Provided entries: Begin

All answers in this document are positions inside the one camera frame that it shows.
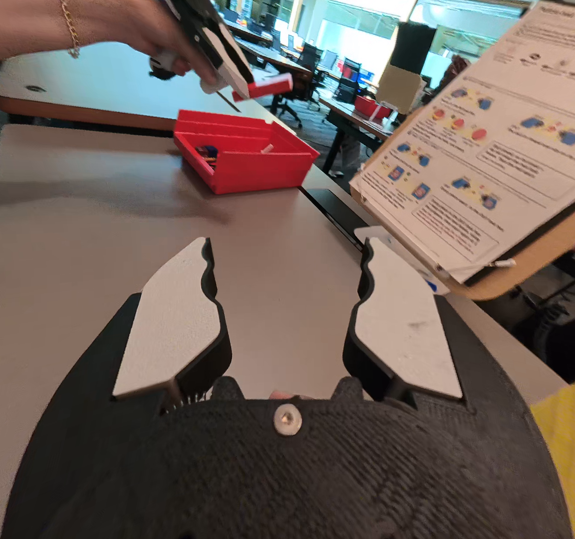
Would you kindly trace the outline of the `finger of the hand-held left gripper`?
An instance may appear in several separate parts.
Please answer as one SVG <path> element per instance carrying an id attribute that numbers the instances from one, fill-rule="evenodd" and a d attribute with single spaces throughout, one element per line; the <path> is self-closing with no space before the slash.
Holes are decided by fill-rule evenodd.
<path id="1" fill-rule="evenodd" d="M 199 30 L 199 47 L 211 63 L 217 81 L 200 81 L 208 95 L 230 86 L 240 99 L 249 99 L 249 86 L 254 84 L 249 62 L 226 25 L 205 25 Z"/>

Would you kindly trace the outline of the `instruction sheet board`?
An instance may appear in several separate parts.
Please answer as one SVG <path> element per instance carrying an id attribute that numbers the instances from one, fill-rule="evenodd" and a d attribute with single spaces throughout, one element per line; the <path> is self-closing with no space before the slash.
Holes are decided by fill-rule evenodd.
<path id="1" fill-rule="evenodd" d="M 541 0 L 350 183 L 439 277 L 497 298 L 574 246 L 574 0 Z"/>

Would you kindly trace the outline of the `black office chair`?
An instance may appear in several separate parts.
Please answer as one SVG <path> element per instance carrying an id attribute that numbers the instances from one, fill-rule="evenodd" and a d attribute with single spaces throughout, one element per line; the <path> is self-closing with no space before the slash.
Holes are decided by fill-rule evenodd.
<path id="1" fill-rule="evenodd" d="M 323 51 L 317 47 L 305 42 L 303 50 L 299 55 L 296 65 L 303 68 L 304 71 L 296 70 L 292 73 L 293 89 L 282 95 L 274 95 L 272 103 L 268 106 L 269 111 L 280 118 L 285 112 L 289 113 L 296 121 L 297 128 L 302 129 L 302 121 L 300 120 L 297 112 L 295 112 L 289 105 L 290 100 L 299 100 L 302 102 L 315 102 L 313 93 L 319 84 L 317 76 L 317 67 L 319 65 Z"/>

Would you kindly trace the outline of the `red block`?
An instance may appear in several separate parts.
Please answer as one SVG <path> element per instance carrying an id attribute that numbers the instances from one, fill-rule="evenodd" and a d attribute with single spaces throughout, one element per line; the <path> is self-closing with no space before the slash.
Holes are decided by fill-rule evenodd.
<path id="1" fill-rule="evenodd" d="M 282 73 L 248 84 L 247 95 L 233 90 L 232 97 L 236 103 L 264 96 L 277 96 L 290 93 L 293 90 L 293 77 L 291 73 Z"/>

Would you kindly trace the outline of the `person's left hand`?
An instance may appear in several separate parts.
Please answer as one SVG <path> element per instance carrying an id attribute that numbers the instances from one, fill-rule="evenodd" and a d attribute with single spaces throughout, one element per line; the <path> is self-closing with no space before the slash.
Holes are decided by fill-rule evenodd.
<path id="1" fill-rule="evenodd" d="M 197 44 L 184 33 L 161 0 L 121 0 L 117 41 L 161 61 L 166 72 L 194 72 L 200 82 L 220 89 L 219 75 Z"/>

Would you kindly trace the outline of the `yellow plastic bin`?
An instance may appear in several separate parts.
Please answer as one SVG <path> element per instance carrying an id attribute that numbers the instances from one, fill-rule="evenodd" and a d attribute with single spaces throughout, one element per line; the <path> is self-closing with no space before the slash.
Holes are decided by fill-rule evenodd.
<path id="1" fill-rule="evenodd" d="M 574 526 L 574 384 L 531 406 L 556 466 Z"/>

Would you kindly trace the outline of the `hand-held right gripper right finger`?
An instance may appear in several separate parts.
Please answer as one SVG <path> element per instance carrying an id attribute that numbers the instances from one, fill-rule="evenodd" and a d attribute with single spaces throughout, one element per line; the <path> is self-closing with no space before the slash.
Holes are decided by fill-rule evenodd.
<path id="1" fill-rule="evenodd" d="M 411 392 L 461 401 L 436 294 L 417 270 L 380 239 L 368 237 L 357 293 L 343 364 L 363 391 L 378 402 Z"/>

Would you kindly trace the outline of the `person's left forearm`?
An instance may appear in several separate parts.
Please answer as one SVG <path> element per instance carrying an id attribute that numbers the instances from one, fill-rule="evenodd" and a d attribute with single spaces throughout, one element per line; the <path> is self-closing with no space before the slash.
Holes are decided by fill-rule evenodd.
<path id="1" fill-rule="evenodd" d="M 121 0 L 1 0 L 1 61 L 117 41 Z"/>

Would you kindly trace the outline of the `white stand base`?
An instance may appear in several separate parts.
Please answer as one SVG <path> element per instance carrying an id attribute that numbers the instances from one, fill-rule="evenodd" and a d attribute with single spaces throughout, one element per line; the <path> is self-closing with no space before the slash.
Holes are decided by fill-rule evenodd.
<path id="1" fill-rule="evenodd" d="M 387 232 L 382 226 L 359 227 L 354 230 L 354 235 L 361 243 L 367 238 L 377 238 L 385 246 L 390 248 L 396 255 L 409 264 L 420 276 L 425 279 L 436 295 L 446 296 L 450 293 L 447 286 L 438 279 L 418 258 L 404 247 L 396 238 Z"/>

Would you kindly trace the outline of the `grey desk with wooden edge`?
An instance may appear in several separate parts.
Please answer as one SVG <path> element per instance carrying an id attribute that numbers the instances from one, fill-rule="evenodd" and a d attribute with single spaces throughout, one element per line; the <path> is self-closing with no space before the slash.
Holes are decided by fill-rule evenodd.
<path id="1" fill-rule="evenodd" d="M 149 75 L 148 57 L 119 43 L 85 47 L 78 59 L 67 52 L 22 55 L 1 66 L 1 111 L 42 117 L 173 131 L 180 110 L 273 121 L 257 102 L 231 105 L 231 89 L 205 94 L 190 72 L 162 81 Z"/>

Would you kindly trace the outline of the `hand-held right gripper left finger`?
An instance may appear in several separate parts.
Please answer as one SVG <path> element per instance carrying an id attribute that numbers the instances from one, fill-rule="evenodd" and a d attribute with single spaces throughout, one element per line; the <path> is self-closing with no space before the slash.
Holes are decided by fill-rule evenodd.
<path id="1" fill-rule="evenodd" d="M 199 237 L 145 284 L 114 398 L 163 390 L 171 400 L 194 400 L 225 374 L 232 348 L 214 263 L 210 238 Z"/>

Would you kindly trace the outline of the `red plastic bin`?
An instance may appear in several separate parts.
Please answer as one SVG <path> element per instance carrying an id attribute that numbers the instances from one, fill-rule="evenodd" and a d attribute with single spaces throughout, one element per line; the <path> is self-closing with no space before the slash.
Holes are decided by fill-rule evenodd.
<path id="1" fill-rule="evenodd" d="M 368 121 L 389 118 L 394 112 L 397 112 L 394 106 L 378 103 L 370 96 L 361 95 L 357 95 L 355 98 L 354 110 L 361 116 L 367 118 Z"/>
<path id="2" fill-rule="evenodd" d="M 174 142 L 216 195 L 300 187 L 319 152 L 277 122 L 180 110 Z"/>

Provided entries: End

Exercise:
Your answer should consist of all lines in the listing above that contain "kindly".

Solved exercise:
Would you kindly trace the outline of the `finger of the hand-held left gripper`?
Would you kindly trace the outline of the `instruction sheet board`?
Would you kindly trace the outline of the `black office chair`?
Would you kindly trace the outline of the `red block`?
Would you kindly trace the outline of the `person's left hand`?
Would you kindly trace the outline of the `yellow plastic bin`?
Would you kindly trace the outline of the `hand-held right gripper right finger`?
Would you kindly trace the outline of the `person's left forearm`?
Would you kindly trace the outline of the `white stand base`?
Would you kindly trace the outline of the `grey desk with wooden edge`?
Would you kindly trace the outline of the `hand-held right gripper left finger`?
Would you kindly trace the outline of the `red plastic bin`?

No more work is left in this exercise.